But this year, Scarlett’s long-dreamt-of invitation finally arrives. With the help of a mysterious sailor, Tella whisks Scarlett away to the show. Only, as soon as they arrive, Tella is kidnapped by Caraval’s mastermind organizer, Legend. It turns out that this season’s Caraval revolves around Tella, and whoever finds her first is the winner.
Scarlett has been told that everything that happens during Caraval is only an elaborate performance. Nevertheless, she becomes enmeshed in a game of love, heartbreak, and magic.

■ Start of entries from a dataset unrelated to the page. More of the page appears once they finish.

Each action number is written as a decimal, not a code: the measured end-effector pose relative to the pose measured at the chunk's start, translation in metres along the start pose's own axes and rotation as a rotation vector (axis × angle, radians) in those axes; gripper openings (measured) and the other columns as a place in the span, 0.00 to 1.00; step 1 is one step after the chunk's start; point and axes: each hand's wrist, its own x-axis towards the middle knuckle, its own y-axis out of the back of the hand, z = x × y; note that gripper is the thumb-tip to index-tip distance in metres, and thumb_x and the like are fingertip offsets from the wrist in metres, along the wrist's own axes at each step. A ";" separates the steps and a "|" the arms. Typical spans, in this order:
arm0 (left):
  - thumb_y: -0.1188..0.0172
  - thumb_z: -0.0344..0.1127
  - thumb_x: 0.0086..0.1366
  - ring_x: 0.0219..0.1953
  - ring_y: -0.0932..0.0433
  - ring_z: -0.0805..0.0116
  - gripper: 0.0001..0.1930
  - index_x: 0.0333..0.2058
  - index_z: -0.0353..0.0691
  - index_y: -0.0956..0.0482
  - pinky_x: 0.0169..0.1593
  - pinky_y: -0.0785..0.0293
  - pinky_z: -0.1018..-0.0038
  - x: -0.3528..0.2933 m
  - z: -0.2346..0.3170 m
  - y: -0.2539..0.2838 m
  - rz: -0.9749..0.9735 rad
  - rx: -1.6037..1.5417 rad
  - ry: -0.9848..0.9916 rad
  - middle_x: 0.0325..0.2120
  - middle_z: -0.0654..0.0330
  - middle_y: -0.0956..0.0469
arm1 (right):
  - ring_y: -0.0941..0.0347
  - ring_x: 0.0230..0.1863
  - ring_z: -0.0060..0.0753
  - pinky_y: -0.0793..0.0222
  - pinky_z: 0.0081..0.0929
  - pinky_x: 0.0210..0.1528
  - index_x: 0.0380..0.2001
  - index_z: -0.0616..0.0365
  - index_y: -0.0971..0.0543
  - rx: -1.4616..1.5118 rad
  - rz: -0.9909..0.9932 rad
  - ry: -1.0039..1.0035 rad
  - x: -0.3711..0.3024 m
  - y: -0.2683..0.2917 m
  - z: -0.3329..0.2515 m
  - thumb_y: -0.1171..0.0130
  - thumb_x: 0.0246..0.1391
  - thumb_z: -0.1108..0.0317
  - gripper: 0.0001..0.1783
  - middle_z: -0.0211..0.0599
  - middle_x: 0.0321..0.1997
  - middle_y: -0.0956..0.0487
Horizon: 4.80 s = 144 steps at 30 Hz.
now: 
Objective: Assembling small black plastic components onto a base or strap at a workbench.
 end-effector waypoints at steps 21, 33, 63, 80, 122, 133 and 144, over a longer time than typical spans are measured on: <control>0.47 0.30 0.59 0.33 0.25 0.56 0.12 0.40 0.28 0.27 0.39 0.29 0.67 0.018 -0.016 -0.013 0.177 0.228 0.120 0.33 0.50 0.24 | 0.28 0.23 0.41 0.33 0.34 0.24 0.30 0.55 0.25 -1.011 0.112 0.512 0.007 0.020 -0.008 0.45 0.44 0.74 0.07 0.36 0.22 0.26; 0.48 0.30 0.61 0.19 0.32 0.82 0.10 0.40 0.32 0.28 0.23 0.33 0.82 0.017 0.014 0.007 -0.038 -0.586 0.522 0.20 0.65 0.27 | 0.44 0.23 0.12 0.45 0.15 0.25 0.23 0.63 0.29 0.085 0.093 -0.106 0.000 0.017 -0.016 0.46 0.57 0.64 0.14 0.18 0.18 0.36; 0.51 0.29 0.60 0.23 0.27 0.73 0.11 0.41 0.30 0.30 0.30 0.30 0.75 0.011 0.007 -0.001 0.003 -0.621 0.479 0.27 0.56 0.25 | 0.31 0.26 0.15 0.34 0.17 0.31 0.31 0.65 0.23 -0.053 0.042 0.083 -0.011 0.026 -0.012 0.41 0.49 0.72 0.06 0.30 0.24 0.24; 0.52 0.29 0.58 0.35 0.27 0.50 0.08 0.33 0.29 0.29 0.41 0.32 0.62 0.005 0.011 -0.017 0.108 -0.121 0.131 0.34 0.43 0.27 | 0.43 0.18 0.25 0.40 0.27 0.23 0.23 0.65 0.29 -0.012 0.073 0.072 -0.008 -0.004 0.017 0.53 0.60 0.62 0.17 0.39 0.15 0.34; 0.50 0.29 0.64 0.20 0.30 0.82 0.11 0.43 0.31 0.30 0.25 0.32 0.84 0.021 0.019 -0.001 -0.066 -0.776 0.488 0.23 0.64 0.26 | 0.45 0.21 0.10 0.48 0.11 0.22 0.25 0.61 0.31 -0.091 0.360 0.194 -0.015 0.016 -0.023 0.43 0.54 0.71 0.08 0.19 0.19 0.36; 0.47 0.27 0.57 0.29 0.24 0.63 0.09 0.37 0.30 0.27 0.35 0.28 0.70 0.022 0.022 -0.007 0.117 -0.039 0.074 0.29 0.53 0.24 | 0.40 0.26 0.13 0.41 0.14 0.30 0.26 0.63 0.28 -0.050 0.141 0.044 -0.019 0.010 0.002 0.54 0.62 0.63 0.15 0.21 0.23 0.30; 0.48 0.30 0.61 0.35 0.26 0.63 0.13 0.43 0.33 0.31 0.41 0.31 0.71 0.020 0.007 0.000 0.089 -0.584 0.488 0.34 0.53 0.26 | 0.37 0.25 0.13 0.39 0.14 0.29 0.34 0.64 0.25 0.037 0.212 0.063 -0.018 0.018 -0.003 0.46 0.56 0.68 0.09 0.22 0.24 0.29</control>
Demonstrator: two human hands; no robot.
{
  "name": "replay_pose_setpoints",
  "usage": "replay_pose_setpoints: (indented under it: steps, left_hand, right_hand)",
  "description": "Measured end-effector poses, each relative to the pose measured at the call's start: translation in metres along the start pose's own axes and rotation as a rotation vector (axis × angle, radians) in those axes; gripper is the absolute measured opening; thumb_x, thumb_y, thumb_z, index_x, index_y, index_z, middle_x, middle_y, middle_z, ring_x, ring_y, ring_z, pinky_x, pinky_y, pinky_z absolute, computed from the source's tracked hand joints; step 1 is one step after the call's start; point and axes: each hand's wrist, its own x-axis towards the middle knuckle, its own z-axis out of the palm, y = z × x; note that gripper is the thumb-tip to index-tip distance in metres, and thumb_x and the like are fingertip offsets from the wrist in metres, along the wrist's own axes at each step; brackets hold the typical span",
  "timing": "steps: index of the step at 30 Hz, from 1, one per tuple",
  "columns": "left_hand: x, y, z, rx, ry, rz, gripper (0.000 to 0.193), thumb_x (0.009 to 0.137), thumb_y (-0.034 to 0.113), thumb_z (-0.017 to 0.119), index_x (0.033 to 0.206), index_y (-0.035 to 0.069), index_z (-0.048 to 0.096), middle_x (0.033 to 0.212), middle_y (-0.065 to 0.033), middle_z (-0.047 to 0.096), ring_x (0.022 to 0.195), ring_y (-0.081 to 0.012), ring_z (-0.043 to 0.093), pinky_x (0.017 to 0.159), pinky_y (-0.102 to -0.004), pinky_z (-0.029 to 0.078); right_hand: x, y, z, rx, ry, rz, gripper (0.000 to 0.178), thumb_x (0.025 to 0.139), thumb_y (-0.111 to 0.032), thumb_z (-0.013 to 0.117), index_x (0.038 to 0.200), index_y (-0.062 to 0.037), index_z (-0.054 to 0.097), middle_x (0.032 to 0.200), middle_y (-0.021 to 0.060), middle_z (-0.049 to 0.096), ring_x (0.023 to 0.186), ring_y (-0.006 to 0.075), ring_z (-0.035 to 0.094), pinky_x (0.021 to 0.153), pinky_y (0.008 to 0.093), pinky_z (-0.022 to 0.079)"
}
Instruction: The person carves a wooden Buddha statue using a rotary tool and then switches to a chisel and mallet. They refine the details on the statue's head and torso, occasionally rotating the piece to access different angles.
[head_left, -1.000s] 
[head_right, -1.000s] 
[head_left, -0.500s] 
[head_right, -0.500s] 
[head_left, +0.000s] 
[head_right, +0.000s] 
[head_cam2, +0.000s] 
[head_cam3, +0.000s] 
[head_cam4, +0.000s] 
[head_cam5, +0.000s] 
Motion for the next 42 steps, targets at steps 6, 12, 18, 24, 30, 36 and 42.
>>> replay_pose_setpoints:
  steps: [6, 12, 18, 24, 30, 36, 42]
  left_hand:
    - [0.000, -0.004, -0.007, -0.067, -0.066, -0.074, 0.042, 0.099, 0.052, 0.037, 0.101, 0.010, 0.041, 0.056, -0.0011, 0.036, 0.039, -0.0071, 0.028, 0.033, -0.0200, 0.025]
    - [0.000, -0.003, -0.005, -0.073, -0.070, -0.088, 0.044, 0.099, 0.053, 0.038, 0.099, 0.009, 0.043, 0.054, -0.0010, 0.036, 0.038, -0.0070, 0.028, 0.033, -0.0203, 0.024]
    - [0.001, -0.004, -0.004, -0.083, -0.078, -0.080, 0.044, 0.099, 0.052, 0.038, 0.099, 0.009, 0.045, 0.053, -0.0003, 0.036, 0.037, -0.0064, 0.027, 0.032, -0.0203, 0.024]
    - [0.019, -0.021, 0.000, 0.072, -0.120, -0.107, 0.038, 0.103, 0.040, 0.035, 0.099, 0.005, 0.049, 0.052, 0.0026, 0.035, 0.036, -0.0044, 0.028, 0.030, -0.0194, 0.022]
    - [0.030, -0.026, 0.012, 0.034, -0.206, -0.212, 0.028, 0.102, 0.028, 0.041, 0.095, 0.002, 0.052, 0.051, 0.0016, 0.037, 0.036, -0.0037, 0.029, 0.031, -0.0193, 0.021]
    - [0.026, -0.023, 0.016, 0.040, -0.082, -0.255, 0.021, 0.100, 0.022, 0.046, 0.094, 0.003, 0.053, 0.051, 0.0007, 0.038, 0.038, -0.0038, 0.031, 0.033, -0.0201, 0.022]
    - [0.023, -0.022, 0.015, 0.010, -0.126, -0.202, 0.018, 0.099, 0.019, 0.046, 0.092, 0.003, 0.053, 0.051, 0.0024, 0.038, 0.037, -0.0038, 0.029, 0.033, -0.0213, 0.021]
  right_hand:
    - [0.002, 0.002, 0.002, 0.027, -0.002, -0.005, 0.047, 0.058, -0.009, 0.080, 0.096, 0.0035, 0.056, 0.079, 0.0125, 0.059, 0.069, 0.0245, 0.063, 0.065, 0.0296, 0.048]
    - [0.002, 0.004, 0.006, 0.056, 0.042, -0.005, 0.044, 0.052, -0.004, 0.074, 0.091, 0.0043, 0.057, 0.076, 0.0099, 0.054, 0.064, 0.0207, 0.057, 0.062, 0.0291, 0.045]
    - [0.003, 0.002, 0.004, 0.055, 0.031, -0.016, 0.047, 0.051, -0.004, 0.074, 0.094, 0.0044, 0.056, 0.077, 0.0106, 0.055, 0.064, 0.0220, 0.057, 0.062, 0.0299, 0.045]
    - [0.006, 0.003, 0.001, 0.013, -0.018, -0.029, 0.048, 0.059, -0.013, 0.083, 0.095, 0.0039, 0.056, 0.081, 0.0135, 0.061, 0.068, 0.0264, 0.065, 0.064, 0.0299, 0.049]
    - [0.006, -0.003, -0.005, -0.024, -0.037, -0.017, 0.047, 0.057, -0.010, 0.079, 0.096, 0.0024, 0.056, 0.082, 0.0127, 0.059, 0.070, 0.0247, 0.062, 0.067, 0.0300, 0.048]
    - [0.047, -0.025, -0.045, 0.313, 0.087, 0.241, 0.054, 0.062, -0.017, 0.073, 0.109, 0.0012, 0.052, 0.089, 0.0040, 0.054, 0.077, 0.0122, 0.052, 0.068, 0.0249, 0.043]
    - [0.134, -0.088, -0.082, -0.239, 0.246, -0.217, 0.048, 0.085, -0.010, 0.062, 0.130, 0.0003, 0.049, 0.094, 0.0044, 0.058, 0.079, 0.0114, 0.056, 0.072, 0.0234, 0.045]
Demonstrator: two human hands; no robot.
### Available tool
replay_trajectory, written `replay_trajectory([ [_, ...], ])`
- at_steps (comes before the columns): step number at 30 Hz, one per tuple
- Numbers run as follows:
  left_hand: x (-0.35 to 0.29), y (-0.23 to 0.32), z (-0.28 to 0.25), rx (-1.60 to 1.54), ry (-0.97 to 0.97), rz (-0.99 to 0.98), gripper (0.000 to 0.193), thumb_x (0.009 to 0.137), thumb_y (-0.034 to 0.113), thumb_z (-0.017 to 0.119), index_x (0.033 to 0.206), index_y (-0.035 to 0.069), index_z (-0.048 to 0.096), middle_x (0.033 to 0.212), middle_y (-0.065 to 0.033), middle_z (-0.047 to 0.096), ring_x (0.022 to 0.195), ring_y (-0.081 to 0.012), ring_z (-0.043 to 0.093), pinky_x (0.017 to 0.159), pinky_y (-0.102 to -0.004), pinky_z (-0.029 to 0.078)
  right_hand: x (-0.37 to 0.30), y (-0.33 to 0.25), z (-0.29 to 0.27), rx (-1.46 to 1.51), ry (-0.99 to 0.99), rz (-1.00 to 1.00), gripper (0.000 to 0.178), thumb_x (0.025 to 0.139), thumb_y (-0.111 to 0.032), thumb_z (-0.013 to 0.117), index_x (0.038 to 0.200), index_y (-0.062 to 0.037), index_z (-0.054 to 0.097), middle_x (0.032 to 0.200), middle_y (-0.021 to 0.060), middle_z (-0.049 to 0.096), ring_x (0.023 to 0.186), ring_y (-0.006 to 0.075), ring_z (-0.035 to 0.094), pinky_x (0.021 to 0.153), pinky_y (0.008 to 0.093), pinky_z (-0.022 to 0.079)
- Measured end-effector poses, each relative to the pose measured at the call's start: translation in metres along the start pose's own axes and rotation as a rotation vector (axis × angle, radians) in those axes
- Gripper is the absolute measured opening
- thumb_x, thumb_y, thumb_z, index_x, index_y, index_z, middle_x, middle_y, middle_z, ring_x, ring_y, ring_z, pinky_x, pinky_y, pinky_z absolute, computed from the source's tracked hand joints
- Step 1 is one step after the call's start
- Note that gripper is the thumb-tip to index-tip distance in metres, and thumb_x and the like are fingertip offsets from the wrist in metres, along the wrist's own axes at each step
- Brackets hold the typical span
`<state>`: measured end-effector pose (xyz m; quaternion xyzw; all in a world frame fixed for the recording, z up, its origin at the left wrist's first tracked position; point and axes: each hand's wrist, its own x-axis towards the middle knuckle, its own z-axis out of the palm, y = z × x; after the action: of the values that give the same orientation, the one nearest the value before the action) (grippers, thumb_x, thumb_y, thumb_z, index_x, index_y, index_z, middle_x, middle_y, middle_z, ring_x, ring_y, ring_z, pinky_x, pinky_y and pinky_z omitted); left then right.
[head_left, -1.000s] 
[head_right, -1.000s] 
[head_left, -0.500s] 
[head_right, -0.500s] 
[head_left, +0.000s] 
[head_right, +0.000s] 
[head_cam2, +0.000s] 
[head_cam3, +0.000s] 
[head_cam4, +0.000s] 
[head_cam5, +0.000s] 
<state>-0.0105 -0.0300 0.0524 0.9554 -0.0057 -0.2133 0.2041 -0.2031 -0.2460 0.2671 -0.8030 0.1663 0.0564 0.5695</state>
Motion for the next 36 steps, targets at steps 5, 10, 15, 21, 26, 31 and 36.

Caraval (Caraval, #1)Review:
In an attempt to read all of the GoodReads Choice Awards Nominees, I am having to catch up on a few series that I have fallen behind on. Caraval is one of those series. I read this when it first came out in 2017. But never managed to pick up the second book when it came out. So, now the series is complete and the third and final book is a nominee, so I’m playing catch up.
I enjoyed this one. I don’t know how much of that was due to my love of the narrator and how much was actually due to the story. My all-time favorite narrator, Rebecca Soler, is really what brings life to this story. I was actually tearing up at one point because of the emotions she portrays.
Garber has created some really interesting characters in this story. Scarlett is annoying, but also, I couldn’t help but feel for her. She comes from a family that is not great. Her dad is abusive, her mother left, and her grandmother died. She’s planning to marry a stranger to escape her father. The one thing she wants most in the world is to protect her younger sister, Tella.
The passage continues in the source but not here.